The U.S. Supreme Court has held that 28 U.S.C. § 1782 authorizes discovery to assist only governmental or intergovernmental adjudicative bodies, and not private adjudicative bodies like the international commercial and ad hoc investor-state arbitrations before the Court.

On June 13, 2022, the Supreme Court held that 28 U.S.C. § 1782—which authorizes district courts to order testimony or document production "for use in a proceeding in a foreign or international tribunal"—"reaches only governmental or intergovernmental adjudicative bodies." Neither the international commercial arbitration nor the ad hoc investor-state arbitration before the Court "fit[] that bill." 

The Court's decision involved two underlying cases. In ZF Automotive US, Inc. v. Luxshare, Ltd., a U.S. company and a Hong Kong company had agreed to resolve disputes in a private commercial arbitration. Before initiating arbitration, Luxshare sought § 1782 discovery from ZF. In AlixPartners, LLP v. The Fund for Protection of Investors' Rights in Foreign States, a Russian corporation commenced an ad hoc arbitration under UNCITRAL Rules against the Government of Lithuania as provided in the Russia–Lithuania Bilateral Investment Treaty ("BIT"). The Fund then sought § 1782 discovery from AlixPartners. In both cases, the lower courts granted the requested discovery. 

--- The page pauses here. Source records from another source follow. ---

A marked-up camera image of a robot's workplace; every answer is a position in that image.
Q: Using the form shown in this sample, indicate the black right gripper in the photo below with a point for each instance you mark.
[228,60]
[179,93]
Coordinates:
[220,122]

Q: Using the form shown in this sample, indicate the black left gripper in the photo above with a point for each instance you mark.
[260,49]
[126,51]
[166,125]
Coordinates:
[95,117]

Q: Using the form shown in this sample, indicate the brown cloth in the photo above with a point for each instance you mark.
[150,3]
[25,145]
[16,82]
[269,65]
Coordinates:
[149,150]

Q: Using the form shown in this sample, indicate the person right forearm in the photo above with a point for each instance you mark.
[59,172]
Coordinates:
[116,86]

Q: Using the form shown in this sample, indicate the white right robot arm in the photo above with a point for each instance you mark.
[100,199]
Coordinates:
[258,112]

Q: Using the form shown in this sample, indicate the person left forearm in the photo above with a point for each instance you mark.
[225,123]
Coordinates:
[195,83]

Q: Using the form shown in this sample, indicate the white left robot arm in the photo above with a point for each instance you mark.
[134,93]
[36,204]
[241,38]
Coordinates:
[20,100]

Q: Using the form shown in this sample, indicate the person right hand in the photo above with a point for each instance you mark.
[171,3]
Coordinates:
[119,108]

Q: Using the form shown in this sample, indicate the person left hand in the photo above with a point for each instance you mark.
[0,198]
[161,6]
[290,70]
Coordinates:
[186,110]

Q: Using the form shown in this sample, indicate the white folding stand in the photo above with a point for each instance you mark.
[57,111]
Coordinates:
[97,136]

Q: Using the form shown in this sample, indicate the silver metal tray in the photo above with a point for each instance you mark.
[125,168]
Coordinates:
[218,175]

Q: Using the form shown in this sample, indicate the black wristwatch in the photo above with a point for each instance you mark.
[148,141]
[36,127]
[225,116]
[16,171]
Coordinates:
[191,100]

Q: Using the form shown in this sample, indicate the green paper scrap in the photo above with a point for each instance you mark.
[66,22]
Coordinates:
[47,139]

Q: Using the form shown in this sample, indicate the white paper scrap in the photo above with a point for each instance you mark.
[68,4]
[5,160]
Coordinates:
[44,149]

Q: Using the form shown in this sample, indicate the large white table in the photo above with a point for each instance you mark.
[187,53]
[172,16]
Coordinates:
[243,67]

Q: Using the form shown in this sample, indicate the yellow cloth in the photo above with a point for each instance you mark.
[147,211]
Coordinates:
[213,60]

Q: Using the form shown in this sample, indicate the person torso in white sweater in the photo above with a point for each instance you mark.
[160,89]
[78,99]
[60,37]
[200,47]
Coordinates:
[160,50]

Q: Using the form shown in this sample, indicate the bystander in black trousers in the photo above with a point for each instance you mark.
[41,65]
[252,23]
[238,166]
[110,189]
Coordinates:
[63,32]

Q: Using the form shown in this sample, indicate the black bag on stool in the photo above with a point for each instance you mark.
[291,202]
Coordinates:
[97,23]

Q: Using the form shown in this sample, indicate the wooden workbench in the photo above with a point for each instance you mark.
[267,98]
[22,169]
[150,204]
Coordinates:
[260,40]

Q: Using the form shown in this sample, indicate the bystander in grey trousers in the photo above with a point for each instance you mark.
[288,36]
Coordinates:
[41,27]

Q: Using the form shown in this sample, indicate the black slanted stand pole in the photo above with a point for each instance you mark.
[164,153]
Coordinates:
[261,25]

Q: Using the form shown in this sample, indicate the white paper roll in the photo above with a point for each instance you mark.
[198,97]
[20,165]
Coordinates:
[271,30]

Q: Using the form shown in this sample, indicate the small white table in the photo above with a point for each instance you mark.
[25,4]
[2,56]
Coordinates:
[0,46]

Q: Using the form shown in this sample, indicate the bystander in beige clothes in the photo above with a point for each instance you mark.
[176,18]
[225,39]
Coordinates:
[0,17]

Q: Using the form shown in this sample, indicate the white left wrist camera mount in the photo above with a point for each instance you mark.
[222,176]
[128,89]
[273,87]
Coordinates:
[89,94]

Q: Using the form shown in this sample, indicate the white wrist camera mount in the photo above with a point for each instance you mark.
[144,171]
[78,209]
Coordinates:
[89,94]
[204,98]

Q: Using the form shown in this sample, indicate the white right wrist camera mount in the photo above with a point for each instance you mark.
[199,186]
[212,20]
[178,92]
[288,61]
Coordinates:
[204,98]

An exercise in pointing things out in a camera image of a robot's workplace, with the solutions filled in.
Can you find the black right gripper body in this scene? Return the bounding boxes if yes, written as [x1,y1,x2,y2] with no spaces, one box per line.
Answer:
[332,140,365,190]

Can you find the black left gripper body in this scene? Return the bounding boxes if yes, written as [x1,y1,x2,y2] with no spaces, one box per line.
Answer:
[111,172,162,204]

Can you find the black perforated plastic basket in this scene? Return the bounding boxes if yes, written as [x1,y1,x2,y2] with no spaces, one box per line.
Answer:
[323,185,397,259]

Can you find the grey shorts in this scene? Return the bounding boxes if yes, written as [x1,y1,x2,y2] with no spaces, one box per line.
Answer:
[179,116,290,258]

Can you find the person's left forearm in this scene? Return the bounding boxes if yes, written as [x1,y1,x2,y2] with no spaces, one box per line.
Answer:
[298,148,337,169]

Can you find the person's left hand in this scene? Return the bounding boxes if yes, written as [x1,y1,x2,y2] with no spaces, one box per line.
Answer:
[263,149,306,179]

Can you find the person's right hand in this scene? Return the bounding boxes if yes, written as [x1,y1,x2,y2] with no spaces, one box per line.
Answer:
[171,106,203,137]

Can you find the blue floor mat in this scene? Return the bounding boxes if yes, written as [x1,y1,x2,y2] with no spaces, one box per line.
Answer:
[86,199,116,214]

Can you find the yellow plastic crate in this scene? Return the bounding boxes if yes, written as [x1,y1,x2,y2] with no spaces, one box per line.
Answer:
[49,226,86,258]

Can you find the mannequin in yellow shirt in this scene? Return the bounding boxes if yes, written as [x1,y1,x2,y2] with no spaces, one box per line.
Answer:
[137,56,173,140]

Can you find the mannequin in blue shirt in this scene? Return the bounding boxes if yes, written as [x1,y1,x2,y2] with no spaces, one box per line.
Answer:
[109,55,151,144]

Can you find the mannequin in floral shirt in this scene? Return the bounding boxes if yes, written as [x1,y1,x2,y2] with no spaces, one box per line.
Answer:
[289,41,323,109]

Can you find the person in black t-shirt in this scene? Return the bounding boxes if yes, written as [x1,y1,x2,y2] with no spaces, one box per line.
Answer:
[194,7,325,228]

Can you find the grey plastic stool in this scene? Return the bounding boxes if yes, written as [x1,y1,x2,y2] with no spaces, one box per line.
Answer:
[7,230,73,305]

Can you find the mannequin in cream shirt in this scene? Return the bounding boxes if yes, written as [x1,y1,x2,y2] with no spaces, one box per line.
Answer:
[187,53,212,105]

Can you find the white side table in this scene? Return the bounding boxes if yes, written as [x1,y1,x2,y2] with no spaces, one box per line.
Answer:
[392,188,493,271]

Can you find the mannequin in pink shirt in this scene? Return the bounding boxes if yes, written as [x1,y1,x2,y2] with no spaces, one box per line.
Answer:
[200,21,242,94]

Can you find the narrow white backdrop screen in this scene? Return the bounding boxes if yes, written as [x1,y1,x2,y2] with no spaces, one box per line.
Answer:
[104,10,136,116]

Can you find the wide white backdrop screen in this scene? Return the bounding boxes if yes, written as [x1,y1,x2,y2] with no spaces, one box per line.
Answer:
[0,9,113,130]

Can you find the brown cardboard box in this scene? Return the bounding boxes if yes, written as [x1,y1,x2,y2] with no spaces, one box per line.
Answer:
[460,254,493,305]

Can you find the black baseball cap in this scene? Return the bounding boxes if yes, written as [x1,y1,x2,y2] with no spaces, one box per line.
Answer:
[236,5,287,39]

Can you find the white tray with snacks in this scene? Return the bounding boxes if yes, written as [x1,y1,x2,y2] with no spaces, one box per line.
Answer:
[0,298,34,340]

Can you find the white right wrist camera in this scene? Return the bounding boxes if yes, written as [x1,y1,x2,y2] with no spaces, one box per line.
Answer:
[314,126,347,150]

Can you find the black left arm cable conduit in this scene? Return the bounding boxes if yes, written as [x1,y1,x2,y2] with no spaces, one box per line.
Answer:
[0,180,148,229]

The Supreme Court reversed, unanimously holding that § 1782 "requires a 'foreign or international tribunal' to be governmental or intergovernmental," and that neither adjudicative body qualified. The Court reasoned that, attached to the modifiers "foreign or international," "'tribunal' is best understood as an adjudicative body that exercises governmental authority." Specifically, it found that a "foreign tribunal" is "a tribunal imbued with governmental authority by one nation," while an "international tribunal" is "a tribunal imbued with governmental authority by multiple nations." The Court explained that this interpretation was confirmed by the statute's history and avoided tension with the Federal Arbitration Act. 

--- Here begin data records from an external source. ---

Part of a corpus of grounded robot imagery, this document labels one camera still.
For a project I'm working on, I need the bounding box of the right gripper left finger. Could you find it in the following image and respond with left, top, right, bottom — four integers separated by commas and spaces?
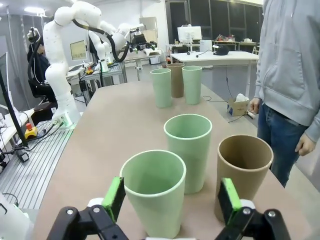
46, 176, 127, 240

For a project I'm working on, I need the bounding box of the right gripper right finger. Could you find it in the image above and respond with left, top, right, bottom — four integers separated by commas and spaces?
216, 177, 293, 240

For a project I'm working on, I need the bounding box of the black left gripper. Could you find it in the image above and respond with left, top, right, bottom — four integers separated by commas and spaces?
131, 31, 158, 52

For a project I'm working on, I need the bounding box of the person's left forearm grey sleeve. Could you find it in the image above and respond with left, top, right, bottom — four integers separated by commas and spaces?
303, 94, 320, 142

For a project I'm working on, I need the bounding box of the person's left hand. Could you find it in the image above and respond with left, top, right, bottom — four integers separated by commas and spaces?
294, 132, 316, 157

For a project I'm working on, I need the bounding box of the person's right hand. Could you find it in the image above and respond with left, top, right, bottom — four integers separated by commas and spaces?
249, 96, 263, 113

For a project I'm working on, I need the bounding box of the white monitor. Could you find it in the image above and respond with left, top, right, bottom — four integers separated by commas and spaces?
177, 25, 202, 56

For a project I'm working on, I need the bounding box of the black cap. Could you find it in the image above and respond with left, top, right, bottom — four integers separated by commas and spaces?
213, 44, 230, 56

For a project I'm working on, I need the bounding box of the small lit monitor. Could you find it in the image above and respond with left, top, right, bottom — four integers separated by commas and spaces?
69, 39, 88, 62

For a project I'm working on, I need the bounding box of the cardboard box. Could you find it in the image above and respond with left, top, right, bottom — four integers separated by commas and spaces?
226, 96, 251, 117

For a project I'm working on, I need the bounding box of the white crumpled paper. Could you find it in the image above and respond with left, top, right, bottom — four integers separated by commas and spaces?
234, 93, 250, 103

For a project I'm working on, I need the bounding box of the yellow emergency stop button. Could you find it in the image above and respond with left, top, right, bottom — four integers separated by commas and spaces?
24, 122, 38, 140

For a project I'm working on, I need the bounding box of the seated person in dark clothes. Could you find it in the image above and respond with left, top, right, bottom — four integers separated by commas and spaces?
26, 26, 57, 101

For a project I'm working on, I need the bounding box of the person in grey hoodie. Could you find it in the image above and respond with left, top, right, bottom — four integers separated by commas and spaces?
253, 0, 320, 188

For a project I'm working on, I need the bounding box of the black tripod pole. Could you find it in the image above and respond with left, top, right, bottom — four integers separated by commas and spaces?
0, 67, 30, 148

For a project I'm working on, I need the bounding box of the white desk with cable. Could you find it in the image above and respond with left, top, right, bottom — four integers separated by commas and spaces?
169, 51, 260, 98

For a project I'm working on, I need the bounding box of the thin black hanging cable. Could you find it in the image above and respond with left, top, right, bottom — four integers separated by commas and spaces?
202, 67, 251, 123

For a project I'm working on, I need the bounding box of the aluminium slotted base plate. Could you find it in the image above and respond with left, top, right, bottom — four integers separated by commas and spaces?
0, 119, 76, 210

The Court found the ZF case to be "straightforward" because a private commercial dispute governed by a private contract to be arbitrated through private dispute resolution was plainly not governmental. 

The Court commented that the AlixPartners case presented a "harder question," but reached the same result. The Court noted that the BIT gave investors the option to resolve disputes before a governmental body but the investor here chose arbitration before an ad hoc panel, the treaty itself did not create the panel, the panel functioned independently of the two sovereigns with arbitrators chosen by the parties, and there were no "other possible indicia of a governmental nature." The Court thus found no intent to confer governmental authority on this panel.  

The Court did not "foreclose[] the possibility that sovereigns might imbue an ad hoc arbitration panel with official authority." Thus, future questions may arise as to the meaning of "imbued with governmental authority" and as to where certain tribunals fall on each side of that line.